The  journey at Cisco systems is a good way to describe the impact of Autonomous Analytics for a business. 

Approximately a decade ago, Cisco systems started experimenting with artisanal analytics and used it to advise marketing organizations on the accounts they should focus on. 

The models they developed could predict what products customers would be interested in and this helped their clients to spend less on marketing while achieving greater returns. 

After about 5 years, machine learning was becoming more practical in computing and Cisco took advantage of the new wave to develop even more models. By 2014, they were generating approximately 25,000 propensity models every three months based on data from 160 million businesses all over the world. By 2016, they had grown to 60,000 models every three months. 

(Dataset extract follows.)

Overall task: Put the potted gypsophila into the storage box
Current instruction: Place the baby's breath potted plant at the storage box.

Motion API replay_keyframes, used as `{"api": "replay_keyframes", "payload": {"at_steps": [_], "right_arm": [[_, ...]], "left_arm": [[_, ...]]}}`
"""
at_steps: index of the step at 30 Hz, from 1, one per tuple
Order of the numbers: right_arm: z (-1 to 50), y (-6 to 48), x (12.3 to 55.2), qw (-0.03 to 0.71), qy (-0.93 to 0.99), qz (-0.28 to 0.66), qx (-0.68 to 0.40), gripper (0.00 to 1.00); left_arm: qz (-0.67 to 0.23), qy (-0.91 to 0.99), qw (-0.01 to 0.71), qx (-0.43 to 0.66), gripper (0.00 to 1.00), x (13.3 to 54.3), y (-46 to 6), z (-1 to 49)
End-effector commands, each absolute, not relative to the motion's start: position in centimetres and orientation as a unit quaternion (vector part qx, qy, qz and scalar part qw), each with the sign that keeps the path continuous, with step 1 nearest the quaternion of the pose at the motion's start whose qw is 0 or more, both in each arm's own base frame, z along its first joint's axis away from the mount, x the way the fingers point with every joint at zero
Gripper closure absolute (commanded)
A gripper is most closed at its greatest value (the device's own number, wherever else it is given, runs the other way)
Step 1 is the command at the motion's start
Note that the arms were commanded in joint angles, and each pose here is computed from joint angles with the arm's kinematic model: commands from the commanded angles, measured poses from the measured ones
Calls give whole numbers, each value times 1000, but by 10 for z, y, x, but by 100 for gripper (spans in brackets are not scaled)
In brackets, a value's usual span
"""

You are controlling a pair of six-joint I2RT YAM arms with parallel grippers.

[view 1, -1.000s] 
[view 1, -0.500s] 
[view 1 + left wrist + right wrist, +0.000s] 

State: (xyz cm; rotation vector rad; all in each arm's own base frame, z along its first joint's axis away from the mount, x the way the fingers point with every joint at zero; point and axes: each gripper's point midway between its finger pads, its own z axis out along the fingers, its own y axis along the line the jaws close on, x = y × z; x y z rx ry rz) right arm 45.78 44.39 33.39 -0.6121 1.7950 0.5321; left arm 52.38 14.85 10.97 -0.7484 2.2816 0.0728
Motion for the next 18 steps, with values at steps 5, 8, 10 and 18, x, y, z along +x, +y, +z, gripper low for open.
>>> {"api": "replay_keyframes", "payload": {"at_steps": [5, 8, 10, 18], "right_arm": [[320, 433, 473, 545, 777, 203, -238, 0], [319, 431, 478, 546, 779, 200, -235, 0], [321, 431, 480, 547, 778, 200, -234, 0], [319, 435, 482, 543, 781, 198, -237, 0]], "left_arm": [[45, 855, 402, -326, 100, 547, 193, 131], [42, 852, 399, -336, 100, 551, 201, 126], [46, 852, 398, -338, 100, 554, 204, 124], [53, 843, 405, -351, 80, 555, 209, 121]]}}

Today, they have employed several machine learning algorithms and it is now possible for them to see results that are 3-7 times better and faster than those of the earlier propensity models.

The Active Seek

The first things many executives do in the morning is to review their BI dashboards. They want to monitor trends, KPIs and other visuals that might impact their day. Others have set email alerts so they get notifications whenever something important is realized. 

Most of these tools take a long time to be developed and even though they can be somewhat effective, they are – in fact – very statistic and slow to adapt to change. They represent very well what Autonomous Analytics will make obsolete in the next decade.

As the field of Autonomous Analytics advances we will reach a phase of Active Seek which . Active Seak is where data actively seeks its consumer instead of the other way around. 

This represents a seachange which is estimated to become a reality in businesses by the year 2030. 

The AA driven business assistant 

Like fully autonomous vehicles reach a desired destinations – without human intervention – so Autonomous Analytics aims to reach theirs without any or much intervention. 

Once something of value is discovered it will be passed to the responsible individual or even – when this is of sales or support value – directly to the customers. 

Information will find its most valuable consumers regardless of whether they are employees, customers or partners. This distribution will obviously be controlled and monitored for security reasons.

This automation process will be fronted by bots and the main user interface for it will be voice and human-like interactions. These bots will also communicate their findings directly via APIs – to assist in process automation – and via integrated alert systems.

Conclusion

Business Intelligence tools today are – almost solely – driven by users. Current BI visualizations can accurately portray quantifiable information and they can represent the quantitative, “how much”, quite accurately.

BI become increasingly inadequate when dealing with the more elaborate aspects like “what is happening” to “why is it happening”. They have limited predictive abilities and are incompetent when it comes to action recommendations, monitoring of outcomes and then using those outcomes – via reinforced learning – to improve future proposed actions. 

This need – to know why something happened, what could happen next and what actions could/should be taken – is what is inspiring the growth of data science and the birth of both Augmented- and Autonomous Analytics. 

We can expect the fields of data science and business intelligence to merge somewhat as analytics tools become seamlessly integrated into business operations and we see the birth of the super assistants bots which offer personalized assistance to employees, managers and customers alike.